You are feeling good because you know you were lucky with the output plot. The definitive clues you have got from plotting SSEs and cluster numbers may not have been as clear i.e. you might have got a smooth line as shown in the adjacent plot (Graph B). In this case you may have to rely completely upon your business sense. Now you are left with a final task for customer segmentation of naming these clusters based on their attributes.
You have completed the task of naming the 10 customers segments. The customer segments are arranged in the descending order of value to the company. The following are the highest and lowest value customer segments
1) Affluent corporate – very high spenders, have more than 4 services activated, high-usage on most services, predominantly senior management in large corporates, frequent foreign/domestic travelers, and high profit to the company
10) Stingy prepaids – low spenders, barely use one service, run their phone on minimum prepaid amount, mostly enjoy free incoming calls, and high cost to the company
After naming the customer segments you have performed some quick analysis on some of the company’s key performance Indicators (KPI). In your analysis you have found some crucial information that you will share with the CEO and the COO of the company to redefine the company’s business strategy.
An Application of Customer Segmentation
For the last few years there is a special emphasis on customer attrition or churn rate – a concern for the industry after implementation of number portability by the telecom regulators. The chief operating officer (COO) of the company was set on the task to keep a close check on the churn rate as a major part of his responsibility when he joined four years ago. There is a constant communication to product managers on the field to keep a close tab on customer churn. On top of the things their effort is certainly showing positive influence as the churn rate is gradually decreasing (shown in the adjoining figure). However, if we analyze the churn rate across different segments we will get a completely different picture.
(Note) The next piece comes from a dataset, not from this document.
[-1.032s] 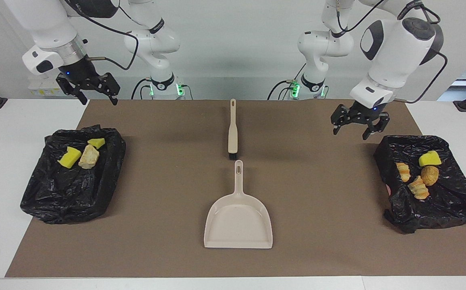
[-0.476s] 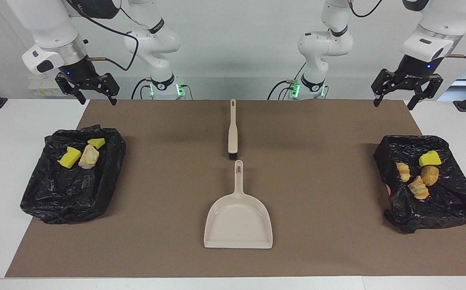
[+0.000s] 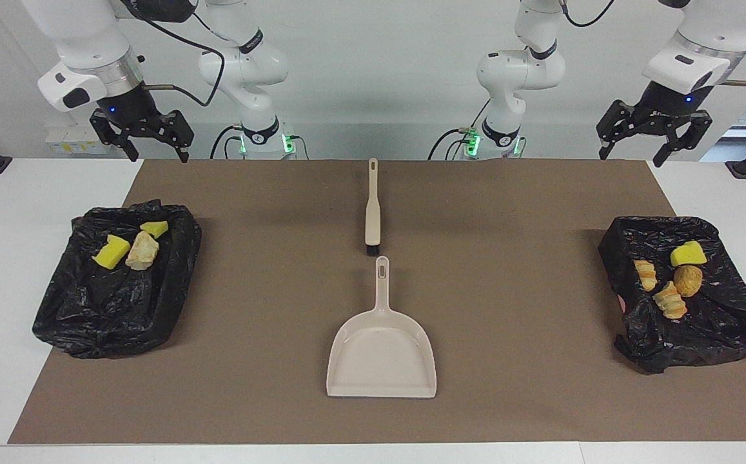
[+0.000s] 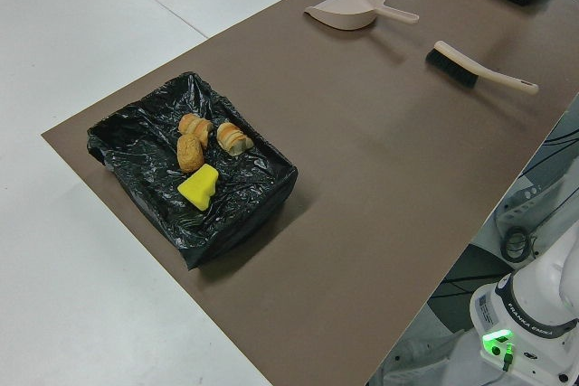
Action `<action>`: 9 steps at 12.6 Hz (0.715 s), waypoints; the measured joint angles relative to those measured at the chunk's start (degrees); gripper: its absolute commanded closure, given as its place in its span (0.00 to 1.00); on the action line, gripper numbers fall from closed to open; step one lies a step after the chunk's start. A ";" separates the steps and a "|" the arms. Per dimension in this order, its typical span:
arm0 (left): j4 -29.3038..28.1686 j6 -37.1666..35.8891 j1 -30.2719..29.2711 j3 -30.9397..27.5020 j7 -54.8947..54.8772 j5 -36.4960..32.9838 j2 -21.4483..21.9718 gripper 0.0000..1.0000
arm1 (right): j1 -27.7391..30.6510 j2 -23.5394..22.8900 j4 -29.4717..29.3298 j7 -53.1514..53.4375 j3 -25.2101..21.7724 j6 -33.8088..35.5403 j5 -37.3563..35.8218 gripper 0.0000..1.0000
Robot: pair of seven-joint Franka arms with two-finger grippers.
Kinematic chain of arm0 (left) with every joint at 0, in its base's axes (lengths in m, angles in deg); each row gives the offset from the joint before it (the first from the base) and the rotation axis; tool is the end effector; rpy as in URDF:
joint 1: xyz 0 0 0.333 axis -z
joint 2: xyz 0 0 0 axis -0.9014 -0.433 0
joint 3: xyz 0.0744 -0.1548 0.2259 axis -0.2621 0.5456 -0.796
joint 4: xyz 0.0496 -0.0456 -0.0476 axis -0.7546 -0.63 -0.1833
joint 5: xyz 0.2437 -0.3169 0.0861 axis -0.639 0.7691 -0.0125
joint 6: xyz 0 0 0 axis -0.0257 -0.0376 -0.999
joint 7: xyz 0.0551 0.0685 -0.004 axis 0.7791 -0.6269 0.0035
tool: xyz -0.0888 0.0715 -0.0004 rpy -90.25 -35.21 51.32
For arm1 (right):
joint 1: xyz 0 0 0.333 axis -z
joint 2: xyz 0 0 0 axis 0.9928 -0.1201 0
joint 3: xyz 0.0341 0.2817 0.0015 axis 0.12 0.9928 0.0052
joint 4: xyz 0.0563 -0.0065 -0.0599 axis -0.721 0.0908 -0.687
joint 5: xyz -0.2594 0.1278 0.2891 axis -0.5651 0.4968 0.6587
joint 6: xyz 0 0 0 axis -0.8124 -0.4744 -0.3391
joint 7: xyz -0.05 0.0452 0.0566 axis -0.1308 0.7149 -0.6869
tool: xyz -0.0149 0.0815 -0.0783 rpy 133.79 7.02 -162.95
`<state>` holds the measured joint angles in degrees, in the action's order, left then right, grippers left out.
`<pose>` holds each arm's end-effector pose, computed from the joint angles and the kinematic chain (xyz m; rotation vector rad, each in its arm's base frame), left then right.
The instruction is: Sweep and dump trash in bin
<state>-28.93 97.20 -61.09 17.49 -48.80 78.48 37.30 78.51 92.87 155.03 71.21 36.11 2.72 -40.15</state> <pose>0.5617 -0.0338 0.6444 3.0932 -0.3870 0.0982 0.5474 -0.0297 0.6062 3.1309 -0.0567 -0.0371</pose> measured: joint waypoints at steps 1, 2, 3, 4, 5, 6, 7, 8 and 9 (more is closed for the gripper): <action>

Let us have a look at customer churn rate across two segments with the highest and lowest value to the company. Shockingly, the churn rate for ‘Affluent corporate’ (the highest value customer) is steadily increasing at a worrying pace. On the other hand, ‘Stingy prepaids’ are enjoying the hospitality of the company and showing steady decline in 18 months vintage churn rate. The rates for these two segments are counterbalancing the overall churn. This is certainly a strong evidence for the management to modify their business strategy and focus on right business metrics.
What we have seen in the above case study is not very unusual. These signals about portfolio deterioration often go unnoticed until it is too late for dynamic customer portfolios – where the customers are moving in and out at a high velocity and volume. Creation of static frames or cohorts along with customer segmentation is a very helpful analytical tool to keep a close tab on building a healthy customer base. See you soon with a new topic.